* _Task goal_: All records below are to be transcribed exactly, with every picture left out.

* _Data records_:
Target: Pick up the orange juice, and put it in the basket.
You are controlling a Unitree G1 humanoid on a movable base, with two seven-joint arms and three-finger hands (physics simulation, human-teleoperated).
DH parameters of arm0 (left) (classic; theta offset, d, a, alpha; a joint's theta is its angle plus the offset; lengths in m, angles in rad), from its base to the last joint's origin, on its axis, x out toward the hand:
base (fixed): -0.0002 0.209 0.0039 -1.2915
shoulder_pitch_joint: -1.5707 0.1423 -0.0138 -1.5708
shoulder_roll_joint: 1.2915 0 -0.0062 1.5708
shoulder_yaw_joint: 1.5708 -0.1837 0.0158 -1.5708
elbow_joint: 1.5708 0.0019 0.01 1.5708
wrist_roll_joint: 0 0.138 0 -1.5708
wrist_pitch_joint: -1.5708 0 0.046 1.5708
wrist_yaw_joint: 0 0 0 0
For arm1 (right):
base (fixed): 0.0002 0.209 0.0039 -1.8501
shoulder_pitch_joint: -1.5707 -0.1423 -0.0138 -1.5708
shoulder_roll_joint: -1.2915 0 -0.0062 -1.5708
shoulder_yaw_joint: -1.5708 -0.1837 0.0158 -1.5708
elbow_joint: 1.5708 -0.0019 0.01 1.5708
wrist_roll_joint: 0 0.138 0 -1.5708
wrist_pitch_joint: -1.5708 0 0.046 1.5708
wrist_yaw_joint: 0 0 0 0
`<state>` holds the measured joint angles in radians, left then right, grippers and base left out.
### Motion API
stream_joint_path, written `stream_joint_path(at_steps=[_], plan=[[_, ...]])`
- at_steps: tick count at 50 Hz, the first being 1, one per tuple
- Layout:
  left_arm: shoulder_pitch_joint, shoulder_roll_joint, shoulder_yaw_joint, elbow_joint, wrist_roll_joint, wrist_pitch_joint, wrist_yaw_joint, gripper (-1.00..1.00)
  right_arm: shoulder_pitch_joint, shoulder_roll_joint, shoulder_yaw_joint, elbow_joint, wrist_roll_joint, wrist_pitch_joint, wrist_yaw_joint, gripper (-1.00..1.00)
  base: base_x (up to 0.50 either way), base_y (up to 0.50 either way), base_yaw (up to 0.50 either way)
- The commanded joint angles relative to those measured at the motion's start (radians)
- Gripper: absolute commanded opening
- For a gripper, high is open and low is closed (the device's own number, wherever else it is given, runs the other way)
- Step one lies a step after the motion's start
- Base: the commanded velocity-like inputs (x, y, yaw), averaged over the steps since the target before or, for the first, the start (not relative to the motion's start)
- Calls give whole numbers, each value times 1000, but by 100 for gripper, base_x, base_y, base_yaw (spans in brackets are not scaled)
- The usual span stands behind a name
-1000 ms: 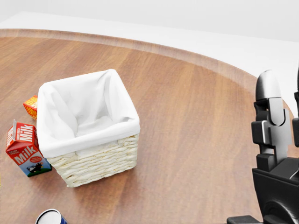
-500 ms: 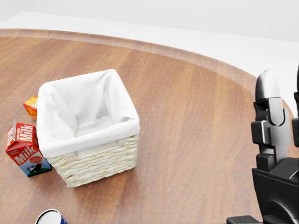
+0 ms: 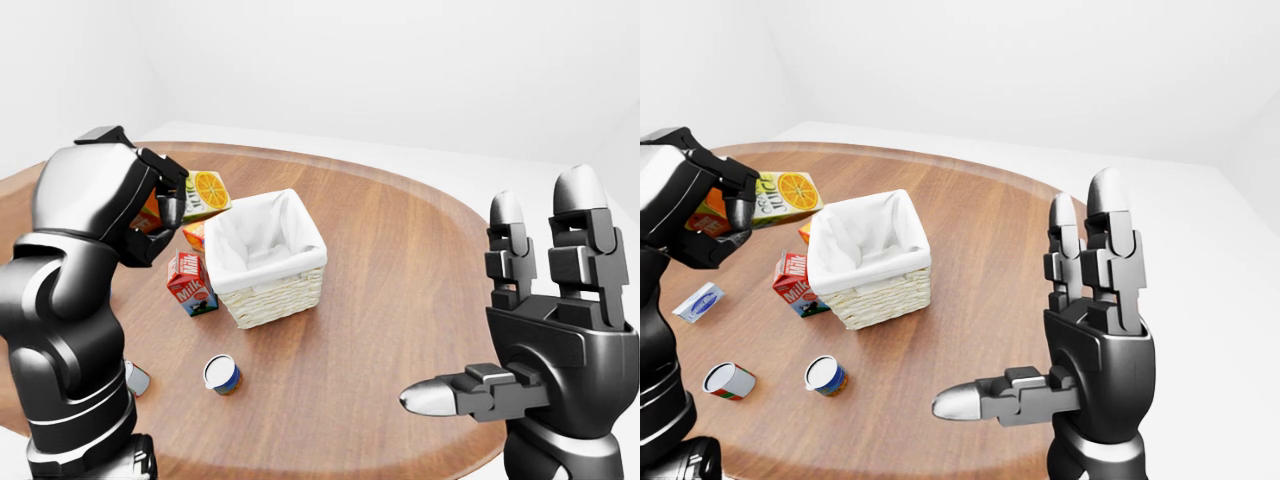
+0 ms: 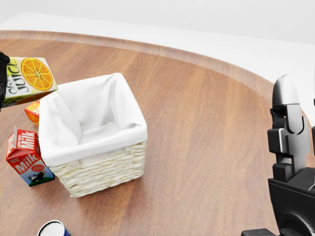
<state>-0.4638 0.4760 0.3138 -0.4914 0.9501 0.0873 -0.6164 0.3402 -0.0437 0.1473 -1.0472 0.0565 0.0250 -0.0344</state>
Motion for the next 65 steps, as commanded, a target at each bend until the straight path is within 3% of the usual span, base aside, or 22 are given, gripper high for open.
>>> stream_joint_path(at_steps=[1,7,15,18,21,22,29,38,44,50,51,57,61,64,65], plan=[[-114,-63,-112,95,77,0,17,-100,1,4,-5,0,3,1,6,100,0,0,0],[-186,-83,-139,143,111,0,0,-100,23,10,-21,0,18,-23,18,100,0,0,0],[-283,-89,-177,283,132,0,16,-100,21,13,-21,3,18,-24,20,100,0,0,0],[-379,-76,-196,377,156,0,9,-100,23,13,-23,2,20,-24,20,100,0,0,0],[-383,-79,-193,382,160,0,7,-100,24,13,-24,2,20,-24,21,100,0,0,0],[-477,-62,-218,447,176,0,-35,-100,26,14,-27,6,23,-30,21,100,0,0,0],[-647,-77,-255,628,204,0,-82,-100,33,15,-30,6,27,-38,24,100,0,0,0],[-730,-78,-272,742,278,0,-82,-100,27,16,-30,14,26,-38,25,100,0,0,0],[-794,-95,-273,819,256,-38,-82,-100,28,17,-31,15,27,-40,26,100,0,0,0],[-825,-100,-284,907,298,-67,-82,-100,24,17,-30,16,26,-37,25,100,0,0,0],[-828,-102,-287,918,304,-64,-82,-100,25,16,-30,16,26,-36,25,100,0,0,0],[-849,-112,-299,957,311,-110,-82,-100,27,17,-32,16,27,-39,25,100,0,0,0],[-858,-117,-301,962,310,-121,-82,-100,30,17,-34,16,30,-42,26,100,0,0,0],[-852,-111,-308,964,342,-149,-82,-100,31,18,-35,17,31,-44,27,100,0,0,0],[-855,-118,-302,965,338,-148,-82,-100,31,18,-35,17,30,-44,27,100,0,0,0]])
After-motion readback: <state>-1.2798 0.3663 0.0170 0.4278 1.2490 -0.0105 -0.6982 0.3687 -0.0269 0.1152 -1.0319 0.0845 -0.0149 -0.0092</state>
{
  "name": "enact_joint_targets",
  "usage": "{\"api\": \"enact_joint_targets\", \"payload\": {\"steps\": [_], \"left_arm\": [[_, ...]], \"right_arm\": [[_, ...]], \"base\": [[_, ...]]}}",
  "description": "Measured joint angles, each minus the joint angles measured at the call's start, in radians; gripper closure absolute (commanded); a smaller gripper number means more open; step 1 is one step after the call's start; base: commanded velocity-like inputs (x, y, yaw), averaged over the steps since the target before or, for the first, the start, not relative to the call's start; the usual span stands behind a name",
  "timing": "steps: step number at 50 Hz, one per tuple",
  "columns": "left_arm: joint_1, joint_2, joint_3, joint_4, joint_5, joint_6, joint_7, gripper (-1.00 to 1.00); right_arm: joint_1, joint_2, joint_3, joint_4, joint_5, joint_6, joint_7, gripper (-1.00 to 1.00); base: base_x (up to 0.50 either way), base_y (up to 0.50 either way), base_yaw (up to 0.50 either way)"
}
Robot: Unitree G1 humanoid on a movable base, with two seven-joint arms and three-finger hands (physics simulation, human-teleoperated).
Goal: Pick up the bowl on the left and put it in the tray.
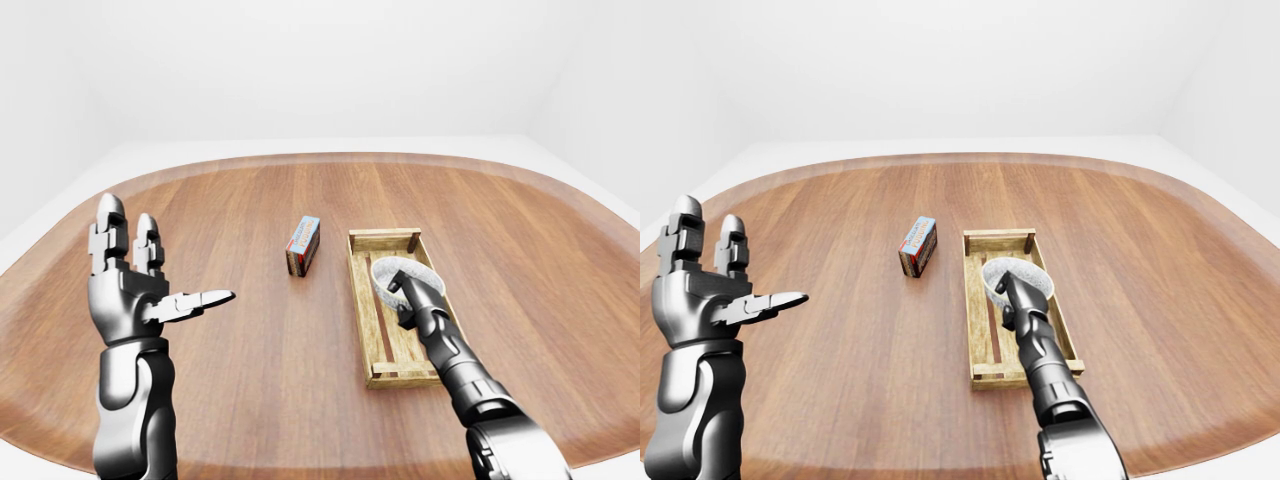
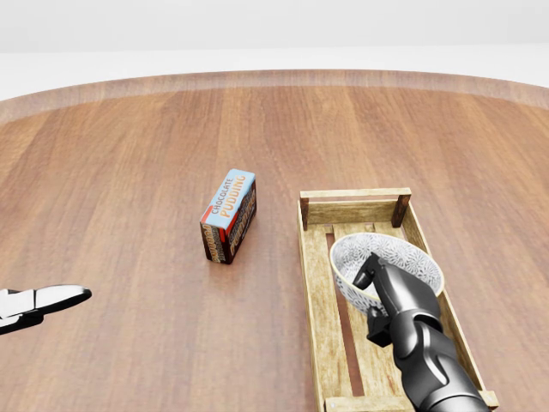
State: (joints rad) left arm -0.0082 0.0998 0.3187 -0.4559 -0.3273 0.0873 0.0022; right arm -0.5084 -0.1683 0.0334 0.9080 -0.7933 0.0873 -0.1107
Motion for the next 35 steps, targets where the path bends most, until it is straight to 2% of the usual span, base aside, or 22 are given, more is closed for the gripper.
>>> {"api": "enact_joint_targets", "payload": {"steps": [3,5,6,23,35], "left_arm": [[0.0,0.0,0.001,-0.001,-0.001,0.0,0.0,-1.0],[0.0,0.0,0.001,0.0,-0.001,0.0,0.0,-1.0],[0.0,0.0,0.001,0.0,-0.001,0.0,0.0,-1.0],[0.0,-0.001,-0.002,0.004,0.003,0.0,-0.002,-1.0],[0.003,-0.004,-0.009,0.007,0.008,0.0,-0.005,-1.0]], "right_arm": [[-0.005,0.001,0.001,0.008,0.006,0.0,-0.003,0.97],[-0.007,0.003,0.001,0.008,0.017,0.0,-0.004,-0.26],[-0.007,0.004,0.001,0.01,0.02,0.0,-0.004,-1.0],[0.026,0.012,0.0,-0.088,0.016,0.0,0.054,-1.0],[0.108,0.026,0.009,-0.413,-0.099,0.0,0.223,-1.0]], "base": [[0.0,0.0,0.0],[0.0,0.0,0.0],[0.0,0.0,0.0],[0.0,0.0,0.0],[0.0,0.0,0.0]]}}
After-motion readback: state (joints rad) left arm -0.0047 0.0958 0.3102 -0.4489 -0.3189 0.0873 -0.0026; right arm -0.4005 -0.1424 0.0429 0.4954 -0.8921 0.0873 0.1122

* _Result for this exercise_:
Target: Pick up the orange juice, and put it in the basket.
You are controlling a Unitree G1 humanoid on a movable base, with two seven-joint arms and three-finger hands (physics simulation, human-teleoperated).
DH parameters of arm0 (left) (classic; theta offset, d, a, alpha; a joint's theta is its angle plus the offset; lengths in m, angles in rad), from its base to the last joint's origin, on its axis, x out toward the hand:
base (fixed): -0.0002 0.209 0.0039 -1.2915
shoulder_pitch_joint: -1.5707 0.1423 -0.0138 -1.5708
shoulder_roll_joint: 1.2915 0 -0.0062 1.5708
shoulder_yaw_joint: 1.5708 -0.1837 0.0158 -1.5708
elbow_joint: 1.5708 0.0019 0.01 1.5708
wrist_roll_joint: 0 0.138 0 -1.5708
wrist_pitch_joint: -1.5708 0 0.046 1.5708
wrist_yaw_joint: 0 0 0 0
For arm1 (right):
base (fixed): 0.0002 0.209 0.0039 -1.8501
shoulder_pitch_joint: -1.5707 -0.1423 -0.0138 -1.5708
shoulder_roll_joint: -1.2915 0 -0.0062 -1.5708
shoulder_yaw_joint: -1.5708 -0.1837 0.0158 -1.5708
elbow_joint: 1.5708 -0.0019 0.01 1.5708
wrist_roll_joint: 0 0.138 0 -1.5708
wrist_pitch_joint: -1.5708 0 0.046 1.5708
wrist_yaw_joint: 0 0 0 0
`<state>` holds the measured joint angles in radians, left then right, grippers and base left out.
### Motion API
stream_joint_path, written `stream_joint_path(at_steps=[_], plan=[[_, ...]])`
- at_steps: tick count at 50 Hz, the first being 1, one per tuple
- Layout:
  left_arm: shoulder_pitch_joint, shoulder_roll_joint, shoulder_yaw_joint, elbow_joint, wrist_roll_joint, wrist_pitch_joint, wrist_yaw_joint, gripper (-1.00..1.00)
  right_arm: shoulder_pitch_joint, shoulder_roll_joint, shoulder_yaw_joint, elbow_joint, wrist_roll_joint, wrist_pitch_joint, wrist_yaw_joint, gripper (-1.00..1.00)
  base: base_x (up to 0.50 either way), base_y (up to 0.50 either way), base_yaw (up to 0.50 either way)
- The commanded joint angles relative to those measured at the motion's start (radians)
- Gripper: absolute commanded opening
- For a gripper, high is open and low is closed (the device's own number, wherever else it is given, runs the other way)
- Step one lies a step after the motion's start
- Base: the commanded velocity-like inputs (x, y, yaw), averaged over the steps since the target before or, for the first, the start (not relative to the motion's start)
- Calls give whole numbers, each value times 1000, but by 100 for gripper, base_x, base_y, base_yaw (spans in brackets are not scaled)
- The usual span stands behind a name
-1000 ms: 
-500 ms: 
+0 ms: 
+0 ms: 
<state>-0.4638 0.4760 0.3138 -0.4914 0.9501 0.0873 -0.6164 0.3402 -0.0437 0.1473 -1.0472 0.0565 0.0250 -0.0344</state>
Motion for the next 65 steps, as commanded, a target at each bend until the straight path is within 3% of the usual span, base aside, or 22 are given, gripper high for open.
>>> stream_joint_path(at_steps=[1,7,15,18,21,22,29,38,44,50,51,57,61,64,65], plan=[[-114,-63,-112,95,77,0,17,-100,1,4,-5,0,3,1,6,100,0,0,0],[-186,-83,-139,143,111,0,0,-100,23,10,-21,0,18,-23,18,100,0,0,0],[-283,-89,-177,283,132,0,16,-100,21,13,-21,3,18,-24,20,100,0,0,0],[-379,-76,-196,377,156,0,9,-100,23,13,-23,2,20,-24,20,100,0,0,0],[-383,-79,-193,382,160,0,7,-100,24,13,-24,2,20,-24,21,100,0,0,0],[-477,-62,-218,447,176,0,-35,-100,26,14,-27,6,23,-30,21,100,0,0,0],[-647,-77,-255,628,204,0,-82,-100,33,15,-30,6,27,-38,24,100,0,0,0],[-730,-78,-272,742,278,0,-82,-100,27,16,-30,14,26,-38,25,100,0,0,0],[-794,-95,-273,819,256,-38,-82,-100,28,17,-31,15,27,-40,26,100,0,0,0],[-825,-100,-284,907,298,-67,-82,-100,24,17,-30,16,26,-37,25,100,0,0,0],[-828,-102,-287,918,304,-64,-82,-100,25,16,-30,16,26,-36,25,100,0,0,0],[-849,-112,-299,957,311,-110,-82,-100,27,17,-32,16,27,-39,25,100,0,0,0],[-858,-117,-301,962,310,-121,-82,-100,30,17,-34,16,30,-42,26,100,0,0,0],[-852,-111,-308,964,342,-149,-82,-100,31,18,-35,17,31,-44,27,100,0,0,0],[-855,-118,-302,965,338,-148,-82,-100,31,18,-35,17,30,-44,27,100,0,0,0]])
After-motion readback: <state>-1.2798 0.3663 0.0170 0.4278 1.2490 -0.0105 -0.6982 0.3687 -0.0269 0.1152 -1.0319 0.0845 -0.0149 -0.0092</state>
{
  "name": "enact_joint_targets",
  "usage": "{\"api\": \"enact_joint_targets\", \"payload\": {\"steps\": [_], \"left_arm\": [[_, ...]], \"right_arm\": [[_, ...]], \"base\": [[_, ...]]}}",
  "description": "Measured joint angles, each minus the joint angles measured at the call's start, in radians; gripper closure absolute (commanded); a smaller gripper number means more open; step 1 is one step after the call's start; base: commanded velocity-like inputs (x, y, yaw), averaged over the steps since the target before or, for the first, the start, not relative to the call's start; the usual span stands behind a name",
  "timing": "steps: step number at 50 Hz, one per tuple",
  "columns": "left_arm: joint_1, joint_2, joint_3, joint_4, joint_5, joint_6, joint_7, gripper (-1.00 to 1.00); right_arm: joint_1, joint_2, joint_3, joint_4, joint_5, joint_6, joint_7, gripper (-1.00 to 1.00); base: base_x (up to 0.50 either way), base_y (up to 0.50 either way), base_yaw (up to 0.50 either way)"
}
Robot: Unitree G1 humanoid on a movable base, with two seven-joint arms and three-finger hands (physics simulation, human-teleoperated).
Goal: Pick up the bowl on the left and put it in the tray.
State: (joints rad) left arm -0.0082 0.0998 0.3187 -0.4559 -0.3273 0.0873 0.0022; right arm -0.5084 -0.1683 0.0334 0.9080 -0.7933 0.0873 -0.1107
Motion for the next 35 steps, targets where the path bends most, until it is straight to 2% of the usual span, base aside, or 22 are given, more is closed for the gripper.
>>> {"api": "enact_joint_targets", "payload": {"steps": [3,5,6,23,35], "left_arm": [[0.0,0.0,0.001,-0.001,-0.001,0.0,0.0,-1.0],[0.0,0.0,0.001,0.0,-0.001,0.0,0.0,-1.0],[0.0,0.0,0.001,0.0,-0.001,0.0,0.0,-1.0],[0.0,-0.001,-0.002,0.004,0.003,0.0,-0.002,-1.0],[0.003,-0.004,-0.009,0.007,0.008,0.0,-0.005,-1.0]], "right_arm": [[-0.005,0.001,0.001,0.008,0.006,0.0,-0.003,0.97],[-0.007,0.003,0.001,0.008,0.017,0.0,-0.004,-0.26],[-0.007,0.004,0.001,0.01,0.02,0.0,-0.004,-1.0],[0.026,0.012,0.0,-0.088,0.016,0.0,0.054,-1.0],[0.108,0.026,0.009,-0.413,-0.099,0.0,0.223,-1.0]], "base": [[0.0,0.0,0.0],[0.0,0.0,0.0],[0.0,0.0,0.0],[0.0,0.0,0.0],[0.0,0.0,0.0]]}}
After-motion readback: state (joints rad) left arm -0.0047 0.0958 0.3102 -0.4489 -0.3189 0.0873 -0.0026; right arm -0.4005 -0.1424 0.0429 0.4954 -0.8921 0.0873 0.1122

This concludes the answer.